Es war eigentlich nicht so schwer, denn ich hab mich meistens an meiner Gastschwester orientiert: Wie sie sich zum Beispiel im Haushalt einbringt, wann sie alleine ist, wann sie was erzählt und so weiter. Das hat mir sehr geholfen! Am Anfang habe ich aufgrund der Sprachbarrieren einfach immer nur lieb gegrinst und gehofft, sympatisch rüber zu kommen. Danach habe ich mich besonders für ihre Sprache und Kultur interessiert und versucht, Fragen zu stellen. Ich habe von meinem Schulalltag oder von Freunden erzählt und natürlich auch Geschichten aus Österreich.
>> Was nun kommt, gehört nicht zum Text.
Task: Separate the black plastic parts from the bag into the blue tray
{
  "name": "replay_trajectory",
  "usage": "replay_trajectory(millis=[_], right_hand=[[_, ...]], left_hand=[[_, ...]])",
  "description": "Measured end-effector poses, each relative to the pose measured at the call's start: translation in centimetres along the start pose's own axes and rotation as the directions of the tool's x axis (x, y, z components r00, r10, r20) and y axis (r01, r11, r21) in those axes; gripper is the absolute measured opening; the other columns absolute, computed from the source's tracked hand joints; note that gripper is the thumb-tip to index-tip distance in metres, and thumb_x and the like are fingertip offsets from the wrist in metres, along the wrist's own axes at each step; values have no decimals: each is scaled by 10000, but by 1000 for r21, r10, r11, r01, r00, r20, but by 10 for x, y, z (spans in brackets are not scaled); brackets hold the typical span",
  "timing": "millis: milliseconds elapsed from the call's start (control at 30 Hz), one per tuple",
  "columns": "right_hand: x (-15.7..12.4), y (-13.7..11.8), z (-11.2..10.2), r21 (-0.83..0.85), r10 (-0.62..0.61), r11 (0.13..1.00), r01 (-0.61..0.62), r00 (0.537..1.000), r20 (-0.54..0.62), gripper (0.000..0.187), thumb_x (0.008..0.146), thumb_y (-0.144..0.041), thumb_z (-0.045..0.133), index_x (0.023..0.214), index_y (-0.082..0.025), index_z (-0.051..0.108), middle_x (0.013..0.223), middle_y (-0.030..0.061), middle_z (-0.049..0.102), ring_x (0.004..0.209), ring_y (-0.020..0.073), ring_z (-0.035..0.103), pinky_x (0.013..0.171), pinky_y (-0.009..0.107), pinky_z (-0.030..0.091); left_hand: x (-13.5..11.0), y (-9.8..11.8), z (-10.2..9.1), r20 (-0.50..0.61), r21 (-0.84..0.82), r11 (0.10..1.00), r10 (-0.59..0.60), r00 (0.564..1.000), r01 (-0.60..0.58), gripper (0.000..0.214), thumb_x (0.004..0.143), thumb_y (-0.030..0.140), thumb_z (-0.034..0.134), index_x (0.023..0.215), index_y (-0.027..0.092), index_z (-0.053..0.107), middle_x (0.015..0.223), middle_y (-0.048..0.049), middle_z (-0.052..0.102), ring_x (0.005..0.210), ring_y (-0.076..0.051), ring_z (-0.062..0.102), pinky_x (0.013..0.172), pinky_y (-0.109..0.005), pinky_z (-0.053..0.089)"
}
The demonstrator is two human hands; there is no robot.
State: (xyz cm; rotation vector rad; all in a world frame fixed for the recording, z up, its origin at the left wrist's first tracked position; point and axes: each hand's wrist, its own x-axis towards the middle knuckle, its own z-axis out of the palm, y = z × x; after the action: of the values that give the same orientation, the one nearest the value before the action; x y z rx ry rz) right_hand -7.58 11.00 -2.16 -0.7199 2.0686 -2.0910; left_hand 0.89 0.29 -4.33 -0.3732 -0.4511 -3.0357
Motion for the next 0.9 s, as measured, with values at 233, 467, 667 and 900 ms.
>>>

Andererseits muss ich schon sagen, dass ich mich nie komplett als ein Teil von ihnen gefühlt habe. Dafür, dass es sich um eine anfangs fremde Familie handelte, bin ich meiner Gastfamilie allerdings sehr nahe gekommen. Ich hatte jedoch nie das Gefühl, dass ich mich dort wohler fühle, als bei meiner eigenen Familie. Das werde ich wahrscheinlich nirgendwo sonst. :-)

YFU Austria:

Was ist die schönste Erinnerung, die du an das Leben mit deiner Gastfamilie hast?

Viktoria:

An meinem letzten Abend in Frankreich war ich gerade für eine Woche mit meiner Gastfamilie in Paris. Zufälligerweise war es auch der 50. Geburtstag meines Gastvaters, weswegen uns meine Gastmutter alle ins Moulin Rouge einlud. Dieser Abend war unbeschreiblich toll und hat sehr lange gedauert. Die Aufführung im Moulin Rouge war natürlich bezaubernd, aber auch dieses Gefühl, dass sie so ein tolles Erlebnis mit mir teilen wollten.

YFU Austria:

Jedes Land und jede Familie haben ihre eigene Traditionen. An welche Tradition oder an welches Fest kannst du dich ganz besonders erinnern und warum?

Viktoria:

Ostern war ziemlich lustig! Ich durfte mit 16 Jahren wieder Schokoeier mit meiner Gastschwester und meinem kleinem Gastcousin suchen, während die ganze Großfamilie bei der Oma gegessen hat. Allgemein waren die ganzen Familientreffen und die langen Essen mit Freunden bis in die Nacht hinein neu für mich, Teilweise waren sie etwas anstrengend, aber unglaublich köstlich!

YFU Austria:

Viele Austauschschüler*innen sagen, dass sie die Erlebnisse bei der Rückkehr in ihr Heimatland wie einen zweiten Austausch erlebt haben. Sie sagen, dass sie sich an viele Dinge wieder neu gewöhnen mussten und neu hinzu- sowie liebgewonnene Verhaltensweisen wieder ablegen mussten. Was fällt dir zu diesem Thema ein?

Viktoria:

Der erste Tag zu Hause war echt seltsam, mit meiner Familie Essen zu gehen und ich wusste nicht wirklich, wo ich mit erzählen anfangen soll. Aber ich habe mich schnell wieder eingelebt, obwohl sich in Wien für mich, vor allem familiär, aber auch unter meinen Freunden, viel geändert hat, als ich weg war und auch ich hab mich verändert. Da ich in Frankreich ziemlich brav und konservativ gelebt habe, habe ich meinen Sommer in Wien mit einer neuen, wilden Frisur eigentlich fast nur auf Festivals und in Discos und mit neuen Leuten verbracht, was sich dann auch wieder normalisiert hat. Also war eigentlich alles anders als zuvor. Ich hatte aber nicht wirklich ein Problem damit.